*About this task:* Which lines of the listing below contain the word "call"? Copy each of them.

Content starts

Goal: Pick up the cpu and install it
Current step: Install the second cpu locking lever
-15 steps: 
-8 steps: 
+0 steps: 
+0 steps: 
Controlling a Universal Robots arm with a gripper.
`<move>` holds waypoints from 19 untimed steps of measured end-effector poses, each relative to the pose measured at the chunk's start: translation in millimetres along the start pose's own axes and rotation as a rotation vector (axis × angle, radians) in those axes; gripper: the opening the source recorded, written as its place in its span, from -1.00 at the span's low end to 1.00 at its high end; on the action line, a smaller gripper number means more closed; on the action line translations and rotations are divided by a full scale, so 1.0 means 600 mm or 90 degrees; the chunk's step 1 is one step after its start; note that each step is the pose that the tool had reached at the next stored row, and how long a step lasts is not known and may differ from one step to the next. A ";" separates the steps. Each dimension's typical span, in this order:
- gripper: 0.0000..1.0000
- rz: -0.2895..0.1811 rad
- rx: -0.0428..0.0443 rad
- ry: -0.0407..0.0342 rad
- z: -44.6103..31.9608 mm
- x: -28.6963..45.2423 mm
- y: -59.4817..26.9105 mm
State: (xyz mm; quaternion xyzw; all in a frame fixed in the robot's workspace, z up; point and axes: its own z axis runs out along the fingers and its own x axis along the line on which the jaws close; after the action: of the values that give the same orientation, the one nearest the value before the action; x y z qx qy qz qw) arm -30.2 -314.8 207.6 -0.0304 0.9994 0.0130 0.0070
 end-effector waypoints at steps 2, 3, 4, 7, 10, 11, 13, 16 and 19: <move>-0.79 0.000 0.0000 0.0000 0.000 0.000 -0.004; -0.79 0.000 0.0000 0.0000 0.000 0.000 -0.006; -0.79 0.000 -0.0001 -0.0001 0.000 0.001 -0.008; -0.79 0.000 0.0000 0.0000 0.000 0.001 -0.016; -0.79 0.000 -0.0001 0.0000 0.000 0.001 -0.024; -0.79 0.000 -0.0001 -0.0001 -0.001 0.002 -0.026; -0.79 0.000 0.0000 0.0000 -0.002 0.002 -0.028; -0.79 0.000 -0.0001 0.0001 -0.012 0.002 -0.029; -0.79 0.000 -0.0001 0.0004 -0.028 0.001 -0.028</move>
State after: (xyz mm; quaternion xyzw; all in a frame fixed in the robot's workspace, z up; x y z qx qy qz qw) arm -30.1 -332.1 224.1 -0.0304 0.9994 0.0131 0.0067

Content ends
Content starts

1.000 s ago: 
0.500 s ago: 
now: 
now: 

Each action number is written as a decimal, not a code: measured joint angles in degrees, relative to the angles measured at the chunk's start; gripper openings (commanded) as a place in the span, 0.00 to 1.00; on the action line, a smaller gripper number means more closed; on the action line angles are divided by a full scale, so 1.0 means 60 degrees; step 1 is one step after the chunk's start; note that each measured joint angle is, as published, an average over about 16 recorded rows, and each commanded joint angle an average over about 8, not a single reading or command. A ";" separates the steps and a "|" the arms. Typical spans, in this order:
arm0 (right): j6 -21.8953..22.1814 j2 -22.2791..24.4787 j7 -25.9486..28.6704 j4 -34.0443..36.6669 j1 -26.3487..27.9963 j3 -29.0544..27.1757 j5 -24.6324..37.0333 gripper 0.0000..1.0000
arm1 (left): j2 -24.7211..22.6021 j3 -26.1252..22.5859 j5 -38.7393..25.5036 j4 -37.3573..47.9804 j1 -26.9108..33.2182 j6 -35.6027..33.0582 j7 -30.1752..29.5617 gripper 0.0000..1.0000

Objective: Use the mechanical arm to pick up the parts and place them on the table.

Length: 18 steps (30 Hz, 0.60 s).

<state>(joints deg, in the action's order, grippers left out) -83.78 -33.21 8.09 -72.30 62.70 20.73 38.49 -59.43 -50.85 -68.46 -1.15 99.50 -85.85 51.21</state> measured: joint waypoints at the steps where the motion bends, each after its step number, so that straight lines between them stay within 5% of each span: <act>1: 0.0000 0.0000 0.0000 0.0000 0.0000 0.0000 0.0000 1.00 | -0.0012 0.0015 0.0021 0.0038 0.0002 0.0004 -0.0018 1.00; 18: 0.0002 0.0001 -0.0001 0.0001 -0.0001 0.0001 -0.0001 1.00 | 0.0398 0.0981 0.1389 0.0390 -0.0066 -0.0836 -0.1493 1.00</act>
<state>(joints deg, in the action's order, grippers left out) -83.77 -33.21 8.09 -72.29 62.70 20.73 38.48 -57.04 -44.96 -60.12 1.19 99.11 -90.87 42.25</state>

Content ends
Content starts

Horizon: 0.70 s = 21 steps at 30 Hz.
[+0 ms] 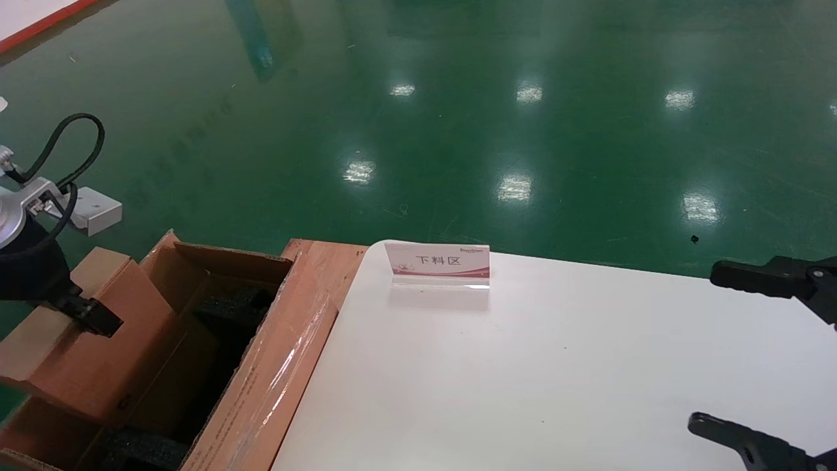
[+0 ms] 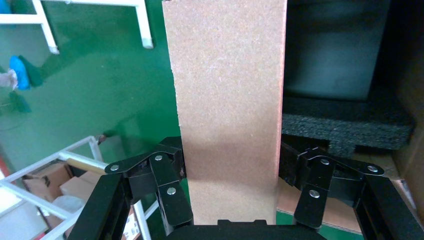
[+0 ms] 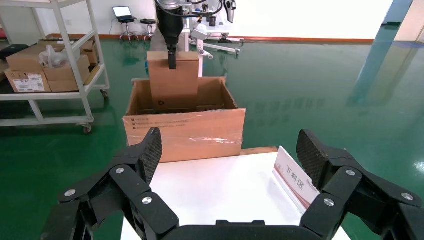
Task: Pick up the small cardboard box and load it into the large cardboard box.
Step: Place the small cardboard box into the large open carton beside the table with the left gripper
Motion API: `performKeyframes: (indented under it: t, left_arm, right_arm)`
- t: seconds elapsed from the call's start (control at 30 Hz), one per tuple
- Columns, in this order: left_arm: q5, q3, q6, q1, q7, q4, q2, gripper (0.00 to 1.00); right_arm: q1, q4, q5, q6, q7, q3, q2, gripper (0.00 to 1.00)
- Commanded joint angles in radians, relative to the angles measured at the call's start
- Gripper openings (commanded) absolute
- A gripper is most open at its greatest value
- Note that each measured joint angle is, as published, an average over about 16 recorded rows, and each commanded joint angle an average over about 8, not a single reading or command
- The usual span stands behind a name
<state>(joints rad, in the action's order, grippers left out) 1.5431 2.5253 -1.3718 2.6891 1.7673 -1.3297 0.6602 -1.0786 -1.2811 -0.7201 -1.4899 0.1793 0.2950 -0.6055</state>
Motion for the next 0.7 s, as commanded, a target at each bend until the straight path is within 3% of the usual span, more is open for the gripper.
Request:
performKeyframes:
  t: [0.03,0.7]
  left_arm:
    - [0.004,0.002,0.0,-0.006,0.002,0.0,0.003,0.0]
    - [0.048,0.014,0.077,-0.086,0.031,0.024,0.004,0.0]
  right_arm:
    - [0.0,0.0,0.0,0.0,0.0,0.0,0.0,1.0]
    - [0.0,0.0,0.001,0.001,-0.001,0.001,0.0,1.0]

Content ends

*Solved problem:*
- t: seconds elapsed from the call's start (control at 30 Hz), one per tuple
- Commanded joint angles in radians, relative to the angles measured at the call's start

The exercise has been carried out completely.